Ничего не произошло, и она была благодарна за это. Обычно она могла тут же явственно представить себе все то, о чем слышала. Но представить то, о чем сказал Поль Ди, она не могла. Голова была пуста. Осторожно, очень осторожно она задала более понятный вопрос:
— И что он сказал?
— Ничего.
— Ни слова?
— Ни слова.
— А ты с ним заговаривал? Сказал ему что-нибудь? Хоть что-нибудь!
— Я не мог, Сэти. Я просто… не мог.
— Почему же!
— У меня во рту железный мундштук был.
Сэти вышла на веранду и присела на ступеньки крыльца. День сменился синими сумерками, солнце так и не выглянуло, но еще видны были силуэты деревьев на лугу перед домом. Сэти мотала головой из стороны в сторону, покоряясь своему непокорному разуму. Почему ее разум ничего не отвергает? Почему он поглощает все — нищету, сожаления, чужую подлость? Как прожорливый ребенок, он хватает и сует в рот все, что попадется. Ну хоть один-то разок может он сказать: «Нет, спасибо, больше не хочу? Я сыт и не могу проглотить ни кусочка?» Я сыта, черт меня побери! Хватит с меня забот о двух мальчишках с хищными острыми зубами, о малышке, которая пока еще сосет мою грудь, и о второй в моем чреве, которая тянет меня к земле, мешает ходить! Хватит с меня. Хватит с меня этого больно грамотного учителя, который все следит за нами, все что-то записывает. Я всем этим сыта по горло, черт меня побери! И я не хочу возвращаться назад за добавкой. А тут еще выясняется, что муж мой спрятался на чердаке прямо над моей головой, там, где, как он думал, никто его искать не станет, — и видел оттуда все то, при воспоминании о чем даже мне самой хочется глаза закрыть. И не остановил их — смотрел и не взбунтовался. Но мой прожорливый ум говорит: «Ой, вот спасибо, я с удовольствием съем еще!» Ну хорошо, раз так, вот тебе еще. И тут уж я не могла остановиться, и он получил моего мужа, который сидел на корточках у маслобойки и размазывал по лицу масло, потому что из головы у него не шло то молоко, которое они отняли у меня.
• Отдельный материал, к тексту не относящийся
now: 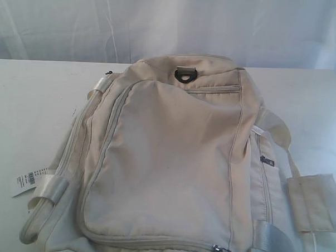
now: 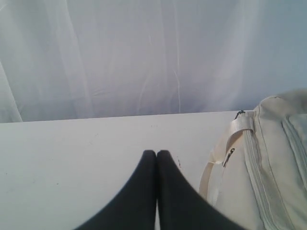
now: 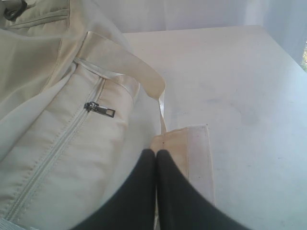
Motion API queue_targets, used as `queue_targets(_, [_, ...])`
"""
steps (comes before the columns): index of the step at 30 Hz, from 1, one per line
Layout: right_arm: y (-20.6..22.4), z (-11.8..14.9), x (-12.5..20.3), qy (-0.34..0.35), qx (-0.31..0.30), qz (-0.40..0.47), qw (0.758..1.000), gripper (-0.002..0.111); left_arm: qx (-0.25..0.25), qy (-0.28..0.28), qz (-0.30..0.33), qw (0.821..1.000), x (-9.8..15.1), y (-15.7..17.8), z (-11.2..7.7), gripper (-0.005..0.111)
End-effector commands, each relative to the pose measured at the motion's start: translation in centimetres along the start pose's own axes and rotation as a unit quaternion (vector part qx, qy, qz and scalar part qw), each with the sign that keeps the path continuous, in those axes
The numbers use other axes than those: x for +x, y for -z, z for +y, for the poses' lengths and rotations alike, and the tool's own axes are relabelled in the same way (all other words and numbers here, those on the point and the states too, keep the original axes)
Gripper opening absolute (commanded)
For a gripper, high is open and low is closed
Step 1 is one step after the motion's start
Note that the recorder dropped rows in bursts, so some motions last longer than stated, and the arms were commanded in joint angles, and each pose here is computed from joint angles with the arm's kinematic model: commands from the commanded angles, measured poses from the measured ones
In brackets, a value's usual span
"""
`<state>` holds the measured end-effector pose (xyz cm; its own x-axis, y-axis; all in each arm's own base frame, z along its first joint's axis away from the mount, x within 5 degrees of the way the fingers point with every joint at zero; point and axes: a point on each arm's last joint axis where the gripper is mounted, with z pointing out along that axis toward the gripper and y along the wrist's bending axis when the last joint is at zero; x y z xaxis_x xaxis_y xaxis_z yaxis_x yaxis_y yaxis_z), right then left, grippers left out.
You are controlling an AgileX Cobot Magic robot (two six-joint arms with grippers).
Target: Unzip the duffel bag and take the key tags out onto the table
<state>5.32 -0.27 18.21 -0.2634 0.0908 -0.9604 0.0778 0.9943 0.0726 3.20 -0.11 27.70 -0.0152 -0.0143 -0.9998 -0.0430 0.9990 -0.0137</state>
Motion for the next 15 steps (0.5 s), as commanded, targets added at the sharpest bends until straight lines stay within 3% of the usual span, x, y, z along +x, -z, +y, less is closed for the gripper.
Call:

Что же касается моего мужа, так можно сказать совершенно определенно: если уж он так сломался тогда, то теперь, конечно же, точно мертв. И раз Поль Ди видел его, но не мог ни спасти, ни утешить, потому что в рот ему вставили железный мундштук, то было и еще кое-что, о чем Поль Ди может рассказать мне, и мой ум, разумеется, захочет это узнать и ни за что не скажет: нет, спасибо, больше мне не надо. А я не желаю об этом знать, и я не обязана это помнить! У меня есть другие заботы: нужно, например, позаботиться о завтрашнем дне, о Денвер, о Бел, о собственной старости и болезнях, не говоря уж о любви.
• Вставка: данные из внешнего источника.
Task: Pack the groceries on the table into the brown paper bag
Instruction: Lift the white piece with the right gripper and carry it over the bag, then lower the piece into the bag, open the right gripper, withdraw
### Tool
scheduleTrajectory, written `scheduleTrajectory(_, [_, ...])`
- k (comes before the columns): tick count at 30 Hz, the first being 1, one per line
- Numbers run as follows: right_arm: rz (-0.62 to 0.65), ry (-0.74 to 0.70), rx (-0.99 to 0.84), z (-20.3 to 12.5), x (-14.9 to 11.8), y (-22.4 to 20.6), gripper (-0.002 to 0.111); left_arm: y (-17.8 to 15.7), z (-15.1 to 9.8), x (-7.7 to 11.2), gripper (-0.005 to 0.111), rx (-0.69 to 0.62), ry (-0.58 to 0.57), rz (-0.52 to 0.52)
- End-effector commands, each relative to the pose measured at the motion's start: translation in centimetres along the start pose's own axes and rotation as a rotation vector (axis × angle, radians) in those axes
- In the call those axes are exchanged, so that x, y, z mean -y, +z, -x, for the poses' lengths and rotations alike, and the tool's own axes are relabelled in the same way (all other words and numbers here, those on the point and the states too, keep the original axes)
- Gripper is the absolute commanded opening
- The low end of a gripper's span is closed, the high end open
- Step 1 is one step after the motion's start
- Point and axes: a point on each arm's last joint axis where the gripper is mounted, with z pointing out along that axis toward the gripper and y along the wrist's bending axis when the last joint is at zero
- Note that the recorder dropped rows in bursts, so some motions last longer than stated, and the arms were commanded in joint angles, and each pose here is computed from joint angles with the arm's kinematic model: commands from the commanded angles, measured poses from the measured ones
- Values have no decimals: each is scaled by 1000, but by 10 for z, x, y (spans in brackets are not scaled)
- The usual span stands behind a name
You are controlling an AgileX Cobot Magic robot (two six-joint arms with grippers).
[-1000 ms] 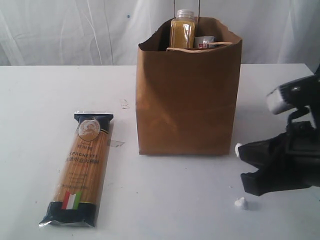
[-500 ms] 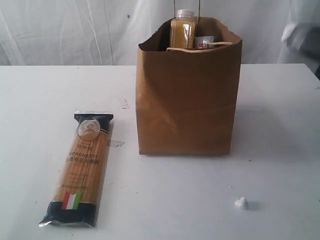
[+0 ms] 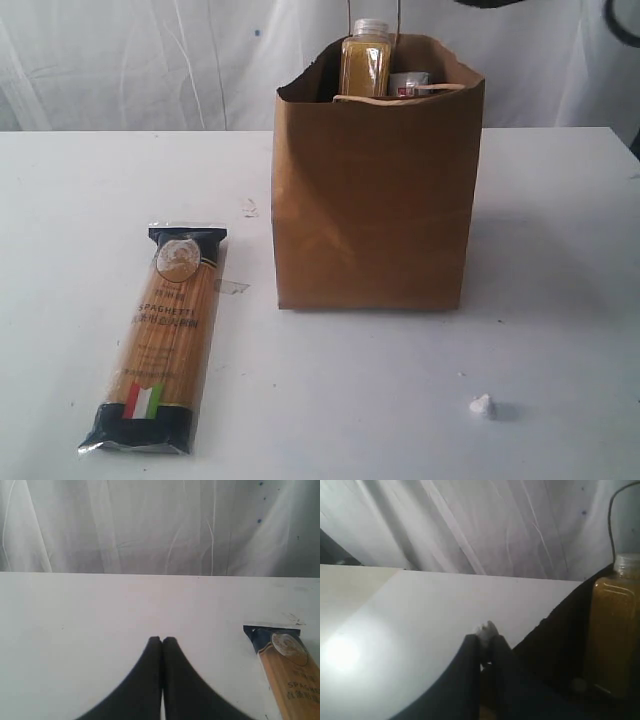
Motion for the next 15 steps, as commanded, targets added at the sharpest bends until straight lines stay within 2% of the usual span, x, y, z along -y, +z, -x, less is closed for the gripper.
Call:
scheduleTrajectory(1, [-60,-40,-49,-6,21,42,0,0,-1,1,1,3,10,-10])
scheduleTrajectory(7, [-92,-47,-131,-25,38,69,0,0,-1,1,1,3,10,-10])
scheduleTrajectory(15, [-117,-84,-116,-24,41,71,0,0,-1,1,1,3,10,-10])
Но ее жадному уму на будущее было наплевать. Перегруженный прошлым и желающий получить побольше подробностей, он не оставлял ей возможности даже спланировать следующий день. В точности как тогда, в зарослях дикого лука, на берегу Огайо, в полдень: самое большее, что она тогда могла себе представить, — это еще один шаг. Другие же сходят с ума, а она что, особенная? У других же случается, что башка перестает работать, мозги свихиваются набекрень, и все вокруг им начинает казаться не таким, как есть, — это, наверно, и случилось с ее Халле. А может, оно и неплохо было бы: сидеть с ним рядом на корточках за молочным сараем, у маслобойки, и размазывать холодное комковатое масло по лицу, а на все остальное плевать. Чувствовать, как оно скользит, липнет к рукам, втирать его в волосы, продавливать сквозь пальцы… Ах, как просто было бы поставить точку именно там! Закрыть за собой дверь в этот мир. Захлопнуть ее. Давить пальцами масло. Но трое ее детей, укрытых одеялом, сосали тряпочки с сахарной водой на пути в Огайо, так что какие уж тут забавы с размазыванием масла — ничего изменить было нельзя.